There was something happening here. It was enough to lower the shouting and arguing by a fraction. Now the mob’s focus was on me, rather than the Trinity.
“You know me,” I said. “I am Scur. I was a soldier, the same as most of you. I either fought with you or fought against you—if any of that matters now.” I waited, allowing the mob to quieten even further. I did not doubt for a moment that my hold on their attention was tenuous. I had to make every word count. “I read the Book, too,” I continued. “It meant a great deal to my parents. I wasn’t much of a believer, not really. But the words were still a comfort to me during the war, when I was torn away from my home and family. Some of you will know my story, too. You’ll know of the trouble I had with Orvin, but that was only a part of it. I was never meant to be conscripted, but it happened anyway. And I tried to be a good soldier. I tried to obey the laws of war, to do the right thing. They taught us to hate the enemy, and I suppose I did. But my parents had always told me that they read about the same prophets we did. That tempered my hate. I knew, deep down, that we were not all that different. And I never liked killing.” I cast a glance at Prad, and Prad looked back at me with a questioning eye, asking that I reaffirm my readiness.

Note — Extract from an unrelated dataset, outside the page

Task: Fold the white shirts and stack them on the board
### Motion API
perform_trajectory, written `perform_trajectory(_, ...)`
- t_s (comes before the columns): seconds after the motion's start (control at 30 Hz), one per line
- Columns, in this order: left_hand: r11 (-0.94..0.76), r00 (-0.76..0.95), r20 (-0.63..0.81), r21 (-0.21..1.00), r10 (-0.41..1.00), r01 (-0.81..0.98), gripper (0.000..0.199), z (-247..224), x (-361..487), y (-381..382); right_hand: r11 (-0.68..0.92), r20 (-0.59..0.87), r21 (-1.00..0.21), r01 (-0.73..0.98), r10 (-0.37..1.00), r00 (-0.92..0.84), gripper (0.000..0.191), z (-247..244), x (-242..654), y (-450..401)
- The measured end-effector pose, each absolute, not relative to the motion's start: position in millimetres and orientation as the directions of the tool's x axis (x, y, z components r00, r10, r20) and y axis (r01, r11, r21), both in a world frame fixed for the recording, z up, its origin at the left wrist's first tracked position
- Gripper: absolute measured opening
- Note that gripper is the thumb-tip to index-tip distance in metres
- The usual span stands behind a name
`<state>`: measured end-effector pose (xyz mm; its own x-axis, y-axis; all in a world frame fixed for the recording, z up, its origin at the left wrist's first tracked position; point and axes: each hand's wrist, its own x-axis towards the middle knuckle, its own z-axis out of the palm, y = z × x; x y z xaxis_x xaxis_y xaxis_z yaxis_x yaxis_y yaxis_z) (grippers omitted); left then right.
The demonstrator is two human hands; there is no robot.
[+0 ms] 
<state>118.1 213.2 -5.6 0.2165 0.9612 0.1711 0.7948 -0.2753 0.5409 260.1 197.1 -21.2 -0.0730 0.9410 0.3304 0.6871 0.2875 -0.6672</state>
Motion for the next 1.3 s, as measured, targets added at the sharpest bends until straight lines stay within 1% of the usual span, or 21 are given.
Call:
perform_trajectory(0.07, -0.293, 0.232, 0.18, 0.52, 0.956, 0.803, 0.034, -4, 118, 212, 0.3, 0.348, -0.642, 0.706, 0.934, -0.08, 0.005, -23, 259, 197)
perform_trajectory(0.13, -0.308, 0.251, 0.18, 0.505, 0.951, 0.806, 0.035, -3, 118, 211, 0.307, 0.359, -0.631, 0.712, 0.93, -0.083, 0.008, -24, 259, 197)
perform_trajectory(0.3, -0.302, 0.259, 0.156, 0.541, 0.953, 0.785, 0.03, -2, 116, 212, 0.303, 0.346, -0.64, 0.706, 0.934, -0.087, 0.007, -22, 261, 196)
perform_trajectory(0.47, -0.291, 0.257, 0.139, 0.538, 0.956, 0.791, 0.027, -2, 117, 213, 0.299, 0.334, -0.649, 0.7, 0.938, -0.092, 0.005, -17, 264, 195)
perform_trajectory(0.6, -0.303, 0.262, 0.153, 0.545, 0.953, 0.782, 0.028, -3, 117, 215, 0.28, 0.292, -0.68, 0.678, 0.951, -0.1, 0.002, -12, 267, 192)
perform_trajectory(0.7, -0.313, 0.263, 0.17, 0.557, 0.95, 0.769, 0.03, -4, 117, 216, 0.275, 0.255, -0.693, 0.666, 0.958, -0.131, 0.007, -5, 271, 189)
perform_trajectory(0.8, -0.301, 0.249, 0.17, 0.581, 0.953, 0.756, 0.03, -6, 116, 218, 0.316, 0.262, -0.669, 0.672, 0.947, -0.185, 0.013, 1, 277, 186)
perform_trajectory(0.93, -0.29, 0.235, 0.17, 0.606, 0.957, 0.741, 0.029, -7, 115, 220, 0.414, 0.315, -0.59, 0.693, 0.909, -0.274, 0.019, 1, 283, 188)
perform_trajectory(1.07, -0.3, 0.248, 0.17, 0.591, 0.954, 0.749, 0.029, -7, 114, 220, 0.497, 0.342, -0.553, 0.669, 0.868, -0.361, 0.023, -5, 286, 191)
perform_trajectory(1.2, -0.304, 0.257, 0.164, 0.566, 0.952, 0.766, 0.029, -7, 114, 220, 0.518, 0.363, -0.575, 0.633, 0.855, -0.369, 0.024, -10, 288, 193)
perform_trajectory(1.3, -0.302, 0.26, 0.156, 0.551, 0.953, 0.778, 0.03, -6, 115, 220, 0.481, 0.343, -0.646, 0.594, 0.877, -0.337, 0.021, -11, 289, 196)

“This is my old life,” I said. “These people were my parents. I loved them, and they loved me. These words are all that bind me to my home, to the person I was, the world I knew—the faith I was born into. And I give them up now. I am surrendering myself. From this moment, all that I was before the wakening ceases to matter. I’ll carry it in myself, but I won’t be able to prove a word of it. I could be as good as the best of us, as bad as the worst.” I swallowed, gave a nod to Prad. “Do it. And tell them what’s happening.”
Prad touched something on the slate. He raised his own high, quavering voice.
“I am erasing the contents of Scur’s slow bullet. She is giving up that part of herself. She is surrendering the means to prove who she was, what part she played in the war.”